Your objective:
Look through the records and copy every line in which "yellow" appears.

══ Dataset ══

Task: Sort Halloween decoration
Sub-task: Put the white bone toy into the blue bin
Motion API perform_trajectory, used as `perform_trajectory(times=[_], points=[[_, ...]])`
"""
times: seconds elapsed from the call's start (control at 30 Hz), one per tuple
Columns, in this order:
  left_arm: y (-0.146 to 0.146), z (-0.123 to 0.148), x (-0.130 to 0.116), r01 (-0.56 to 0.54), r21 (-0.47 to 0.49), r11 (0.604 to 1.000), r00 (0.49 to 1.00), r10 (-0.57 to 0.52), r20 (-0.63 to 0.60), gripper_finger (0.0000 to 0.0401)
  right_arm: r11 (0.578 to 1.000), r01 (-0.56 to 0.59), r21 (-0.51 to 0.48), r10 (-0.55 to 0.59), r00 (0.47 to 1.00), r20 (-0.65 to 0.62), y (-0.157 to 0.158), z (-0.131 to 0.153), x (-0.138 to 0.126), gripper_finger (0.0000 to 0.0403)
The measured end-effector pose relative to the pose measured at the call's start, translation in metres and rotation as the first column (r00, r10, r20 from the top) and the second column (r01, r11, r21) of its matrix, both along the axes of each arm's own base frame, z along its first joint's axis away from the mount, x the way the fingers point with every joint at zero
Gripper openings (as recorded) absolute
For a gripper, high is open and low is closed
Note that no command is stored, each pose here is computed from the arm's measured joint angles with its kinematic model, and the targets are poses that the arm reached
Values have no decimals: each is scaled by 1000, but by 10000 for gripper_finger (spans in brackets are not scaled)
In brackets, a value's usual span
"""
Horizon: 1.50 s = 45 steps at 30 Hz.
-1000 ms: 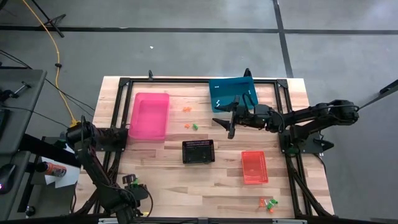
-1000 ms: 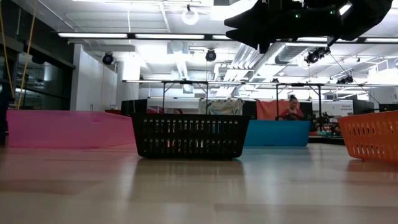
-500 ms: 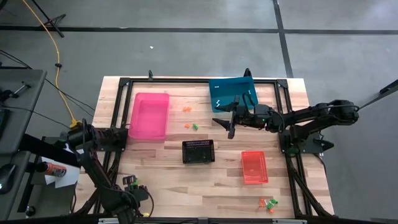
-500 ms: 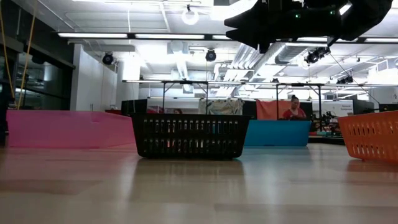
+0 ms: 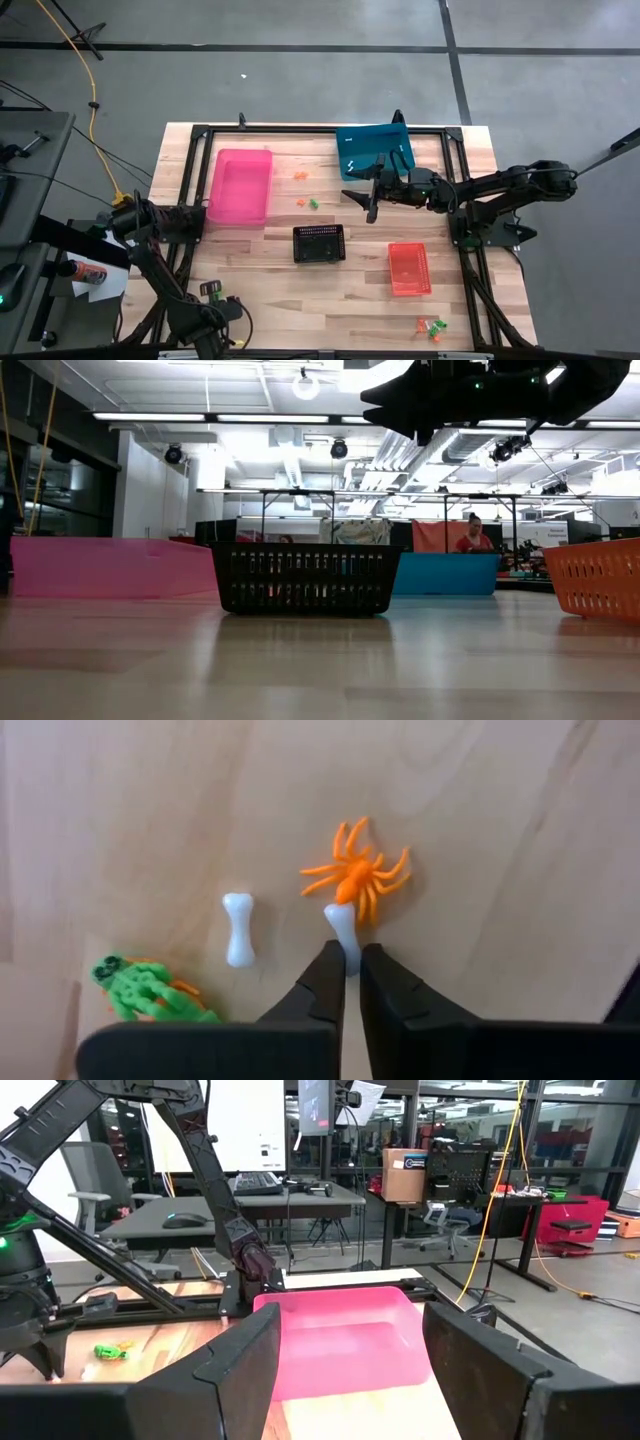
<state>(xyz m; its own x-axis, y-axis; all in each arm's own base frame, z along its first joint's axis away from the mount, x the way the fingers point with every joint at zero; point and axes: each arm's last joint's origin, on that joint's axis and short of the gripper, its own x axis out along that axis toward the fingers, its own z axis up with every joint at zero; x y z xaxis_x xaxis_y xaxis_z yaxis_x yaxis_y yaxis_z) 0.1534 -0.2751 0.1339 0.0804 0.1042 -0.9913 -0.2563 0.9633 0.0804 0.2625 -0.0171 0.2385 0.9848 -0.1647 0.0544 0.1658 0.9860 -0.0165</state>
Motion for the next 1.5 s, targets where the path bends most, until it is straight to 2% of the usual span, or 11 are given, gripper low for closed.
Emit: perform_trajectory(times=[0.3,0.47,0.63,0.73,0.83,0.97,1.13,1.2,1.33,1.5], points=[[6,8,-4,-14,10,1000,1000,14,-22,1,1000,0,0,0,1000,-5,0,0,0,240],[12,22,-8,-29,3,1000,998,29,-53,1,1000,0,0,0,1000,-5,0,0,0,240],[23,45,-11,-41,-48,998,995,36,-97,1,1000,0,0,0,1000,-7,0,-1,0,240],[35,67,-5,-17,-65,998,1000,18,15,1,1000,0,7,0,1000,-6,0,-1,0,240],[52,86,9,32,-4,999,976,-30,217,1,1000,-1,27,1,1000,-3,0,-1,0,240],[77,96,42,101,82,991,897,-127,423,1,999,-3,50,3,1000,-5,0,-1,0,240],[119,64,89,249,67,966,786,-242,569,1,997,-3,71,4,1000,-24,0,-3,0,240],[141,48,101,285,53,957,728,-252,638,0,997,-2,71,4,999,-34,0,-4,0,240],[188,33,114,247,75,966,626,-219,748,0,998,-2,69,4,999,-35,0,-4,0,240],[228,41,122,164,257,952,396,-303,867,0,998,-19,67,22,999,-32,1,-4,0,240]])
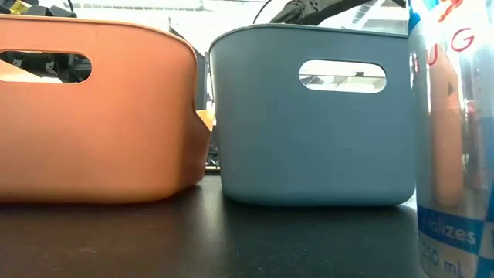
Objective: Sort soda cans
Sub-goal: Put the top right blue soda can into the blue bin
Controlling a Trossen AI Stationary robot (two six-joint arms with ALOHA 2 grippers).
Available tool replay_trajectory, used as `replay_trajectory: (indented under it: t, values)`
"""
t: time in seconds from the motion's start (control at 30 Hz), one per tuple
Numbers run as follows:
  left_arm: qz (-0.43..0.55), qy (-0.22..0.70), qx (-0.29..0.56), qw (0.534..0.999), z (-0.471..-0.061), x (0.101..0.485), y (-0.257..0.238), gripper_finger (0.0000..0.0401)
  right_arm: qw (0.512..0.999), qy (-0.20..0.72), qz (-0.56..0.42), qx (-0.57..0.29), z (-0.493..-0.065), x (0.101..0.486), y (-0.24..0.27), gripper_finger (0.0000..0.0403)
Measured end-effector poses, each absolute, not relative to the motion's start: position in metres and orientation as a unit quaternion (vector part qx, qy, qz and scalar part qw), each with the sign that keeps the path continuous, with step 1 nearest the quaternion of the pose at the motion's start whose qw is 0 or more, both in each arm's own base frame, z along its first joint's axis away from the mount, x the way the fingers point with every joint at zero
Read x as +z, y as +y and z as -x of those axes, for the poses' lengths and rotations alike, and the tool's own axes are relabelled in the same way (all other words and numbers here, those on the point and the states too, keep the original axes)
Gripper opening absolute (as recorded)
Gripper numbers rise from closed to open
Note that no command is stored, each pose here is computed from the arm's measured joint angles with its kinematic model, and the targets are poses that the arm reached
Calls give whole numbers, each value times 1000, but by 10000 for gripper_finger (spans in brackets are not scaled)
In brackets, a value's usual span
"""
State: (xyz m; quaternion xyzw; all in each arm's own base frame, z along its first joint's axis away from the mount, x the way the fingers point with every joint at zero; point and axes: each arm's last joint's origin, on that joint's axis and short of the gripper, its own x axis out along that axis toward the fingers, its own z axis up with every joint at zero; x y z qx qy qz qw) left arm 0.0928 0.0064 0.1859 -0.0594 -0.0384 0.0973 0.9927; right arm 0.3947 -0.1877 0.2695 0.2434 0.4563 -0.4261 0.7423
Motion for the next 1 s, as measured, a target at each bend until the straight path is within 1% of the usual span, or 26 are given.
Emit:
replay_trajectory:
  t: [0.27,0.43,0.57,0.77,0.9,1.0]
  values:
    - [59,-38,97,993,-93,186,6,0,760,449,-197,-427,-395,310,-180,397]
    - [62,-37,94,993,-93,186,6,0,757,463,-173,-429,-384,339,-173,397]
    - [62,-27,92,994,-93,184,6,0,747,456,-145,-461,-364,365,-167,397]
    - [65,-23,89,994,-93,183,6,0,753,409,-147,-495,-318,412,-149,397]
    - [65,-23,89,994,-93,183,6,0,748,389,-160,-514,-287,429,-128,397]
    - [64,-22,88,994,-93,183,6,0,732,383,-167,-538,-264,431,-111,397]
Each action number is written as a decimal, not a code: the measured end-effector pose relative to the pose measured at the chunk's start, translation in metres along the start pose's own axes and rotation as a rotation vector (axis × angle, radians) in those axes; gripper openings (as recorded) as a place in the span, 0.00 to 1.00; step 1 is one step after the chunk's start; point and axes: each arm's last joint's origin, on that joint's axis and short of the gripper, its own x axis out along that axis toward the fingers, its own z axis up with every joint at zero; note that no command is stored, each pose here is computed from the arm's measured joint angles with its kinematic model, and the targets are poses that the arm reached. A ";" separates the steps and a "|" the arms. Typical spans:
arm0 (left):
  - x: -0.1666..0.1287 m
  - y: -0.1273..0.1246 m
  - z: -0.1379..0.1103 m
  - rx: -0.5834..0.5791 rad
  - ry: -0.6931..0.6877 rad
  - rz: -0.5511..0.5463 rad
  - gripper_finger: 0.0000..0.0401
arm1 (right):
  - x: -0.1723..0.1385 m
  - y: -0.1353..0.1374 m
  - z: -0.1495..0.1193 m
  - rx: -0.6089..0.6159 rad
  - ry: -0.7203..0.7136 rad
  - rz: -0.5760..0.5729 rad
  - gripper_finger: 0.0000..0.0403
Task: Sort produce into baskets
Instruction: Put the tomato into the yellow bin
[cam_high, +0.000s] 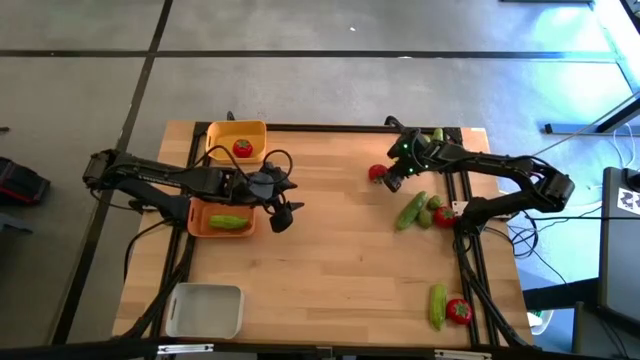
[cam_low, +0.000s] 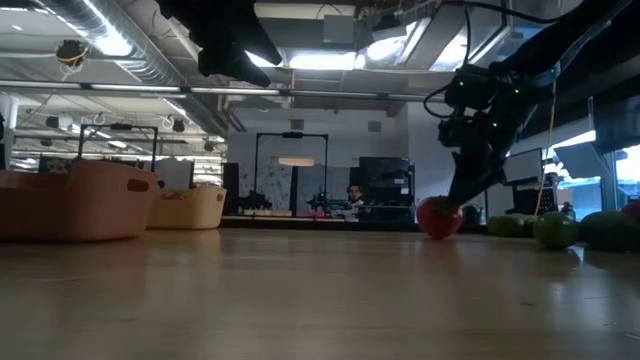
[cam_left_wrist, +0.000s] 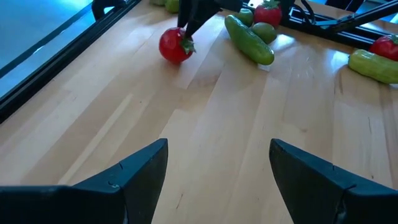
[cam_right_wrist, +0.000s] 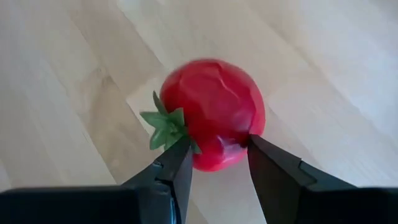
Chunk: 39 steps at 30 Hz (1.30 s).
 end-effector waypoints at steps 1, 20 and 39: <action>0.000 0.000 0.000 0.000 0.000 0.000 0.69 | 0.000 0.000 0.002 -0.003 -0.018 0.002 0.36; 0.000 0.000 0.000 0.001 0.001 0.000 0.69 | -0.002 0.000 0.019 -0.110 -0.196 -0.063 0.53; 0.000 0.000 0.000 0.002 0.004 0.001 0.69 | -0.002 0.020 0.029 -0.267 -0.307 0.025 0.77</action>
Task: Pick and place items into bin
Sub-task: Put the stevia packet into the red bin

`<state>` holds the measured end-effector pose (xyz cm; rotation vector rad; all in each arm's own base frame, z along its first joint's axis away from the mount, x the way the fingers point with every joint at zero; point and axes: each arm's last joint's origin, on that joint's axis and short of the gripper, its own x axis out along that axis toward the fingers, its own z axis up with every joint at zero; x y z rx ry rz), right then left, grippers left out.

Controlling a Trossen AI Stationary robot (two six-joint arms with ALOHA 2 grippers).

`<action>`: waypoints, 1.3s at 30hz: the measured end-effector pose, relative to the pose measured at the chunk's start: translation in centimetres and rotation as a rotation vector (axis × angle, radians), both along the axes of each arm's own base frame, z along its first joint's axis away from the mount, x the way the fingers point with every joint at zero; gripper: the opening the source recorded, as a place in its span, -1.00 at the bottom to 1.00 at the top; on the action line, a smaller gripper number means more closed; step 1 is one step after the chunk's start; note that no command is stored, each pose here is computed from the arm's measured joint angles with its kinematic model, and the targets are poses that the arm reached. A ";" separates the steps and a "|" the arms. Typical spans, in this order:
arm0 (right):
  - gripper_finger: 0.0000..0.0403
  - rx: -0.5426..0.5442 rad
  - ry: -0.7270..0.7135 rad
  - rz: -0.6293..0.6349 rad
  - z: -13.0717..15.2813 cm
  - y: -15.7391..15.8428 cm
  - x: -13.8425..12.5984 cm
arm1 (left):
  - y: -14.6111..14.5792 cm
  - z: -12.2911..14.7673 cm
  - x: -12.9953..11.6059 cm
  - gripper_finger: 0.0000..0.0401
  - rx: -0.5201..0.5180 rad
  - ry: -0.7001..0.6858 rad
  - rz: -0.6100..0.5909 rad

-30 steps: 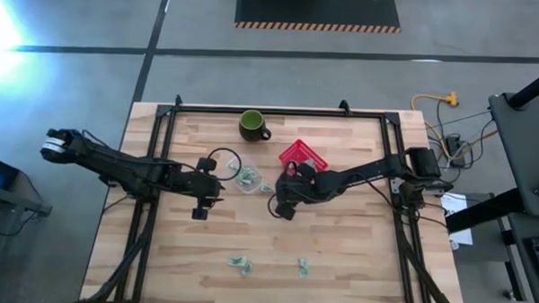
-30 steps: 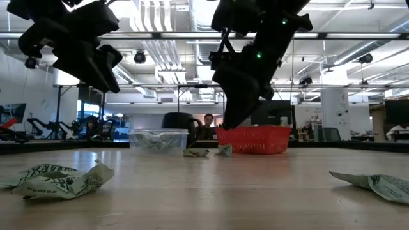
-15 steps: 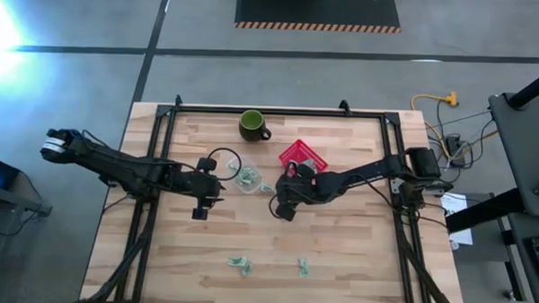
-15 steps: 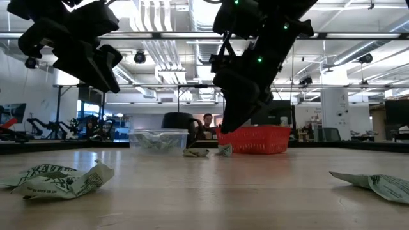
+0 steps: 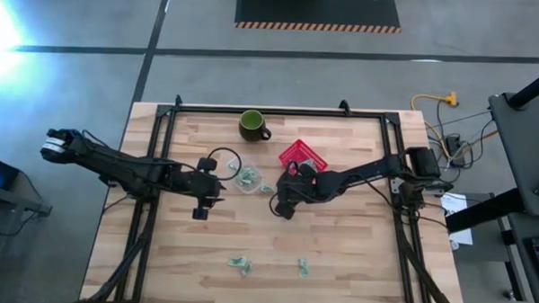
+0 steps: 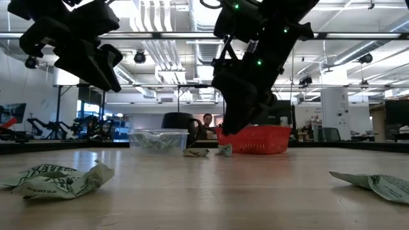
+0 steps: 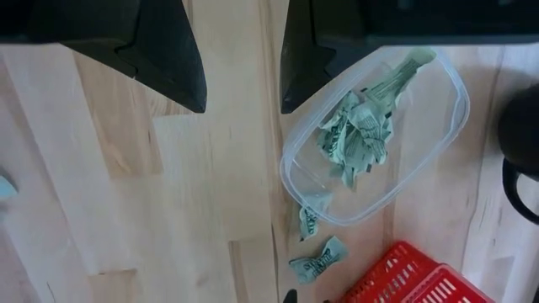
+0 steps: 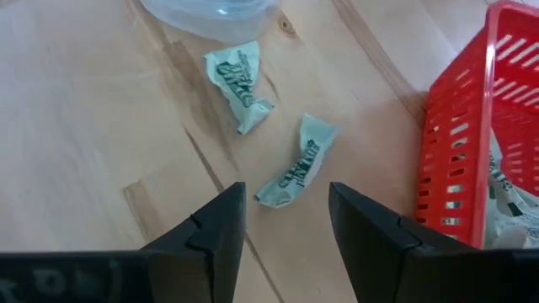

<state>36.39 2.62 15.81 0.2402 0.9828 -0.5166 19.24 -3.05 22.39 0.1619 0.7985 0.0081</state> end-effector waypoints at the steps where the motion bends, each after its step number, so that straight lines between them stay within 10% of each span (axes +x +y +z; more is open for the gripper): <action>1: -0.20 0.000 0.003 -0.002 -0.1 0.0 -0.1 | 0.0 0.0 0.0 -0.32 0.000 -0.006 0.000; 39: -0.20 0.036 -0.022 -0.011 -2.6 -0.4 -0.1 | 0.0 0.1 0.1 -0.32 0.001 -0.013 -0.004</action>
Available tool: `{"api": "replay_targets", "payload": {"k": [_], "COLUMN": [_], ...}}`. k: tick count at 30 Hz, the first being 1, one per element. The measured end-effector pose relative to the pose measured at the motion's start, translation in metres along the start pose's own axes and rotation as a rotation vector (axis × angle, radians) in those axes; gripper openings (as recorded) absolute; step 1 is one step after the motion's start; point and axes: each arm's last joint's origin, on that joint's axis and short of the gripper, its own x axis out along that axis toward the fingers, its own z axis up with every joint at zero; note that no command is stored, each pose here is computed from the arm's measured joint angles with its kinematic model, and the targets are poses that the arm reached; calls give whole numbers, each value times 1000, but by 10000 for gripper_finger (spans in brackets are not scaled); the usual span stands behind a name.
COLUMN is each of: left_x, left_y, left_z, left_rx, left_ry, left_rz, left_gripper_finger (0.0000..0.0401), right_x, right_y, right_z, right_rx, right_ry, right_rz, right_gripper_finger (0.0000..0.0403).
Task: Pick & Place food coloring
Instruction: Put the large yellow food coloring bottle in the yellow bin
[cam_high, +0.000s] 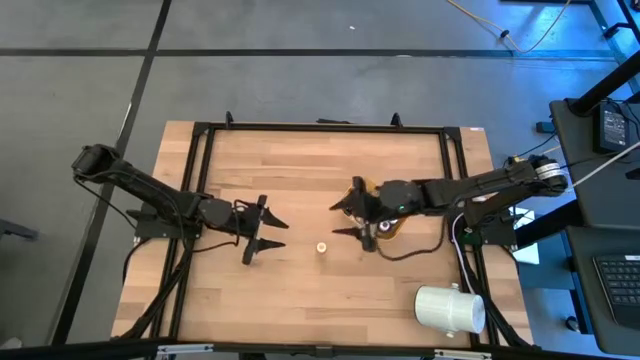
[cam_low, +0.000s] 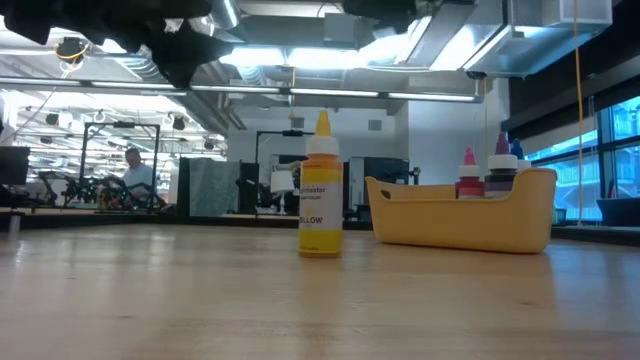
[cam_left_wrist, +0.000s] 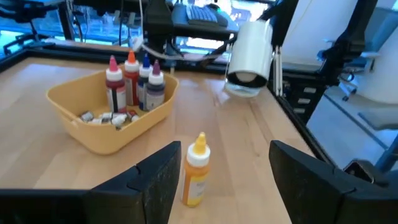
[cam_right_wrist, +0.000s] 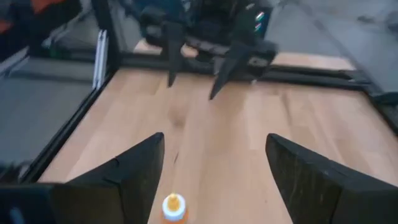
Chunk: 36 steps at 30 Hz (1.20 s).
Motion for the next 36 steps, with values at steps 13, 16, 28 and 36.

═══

Problem solution:
Instruction: Put the tomato into the yellow bin
Instruction: Put the large yellow food coloring bottle in the yellow bin

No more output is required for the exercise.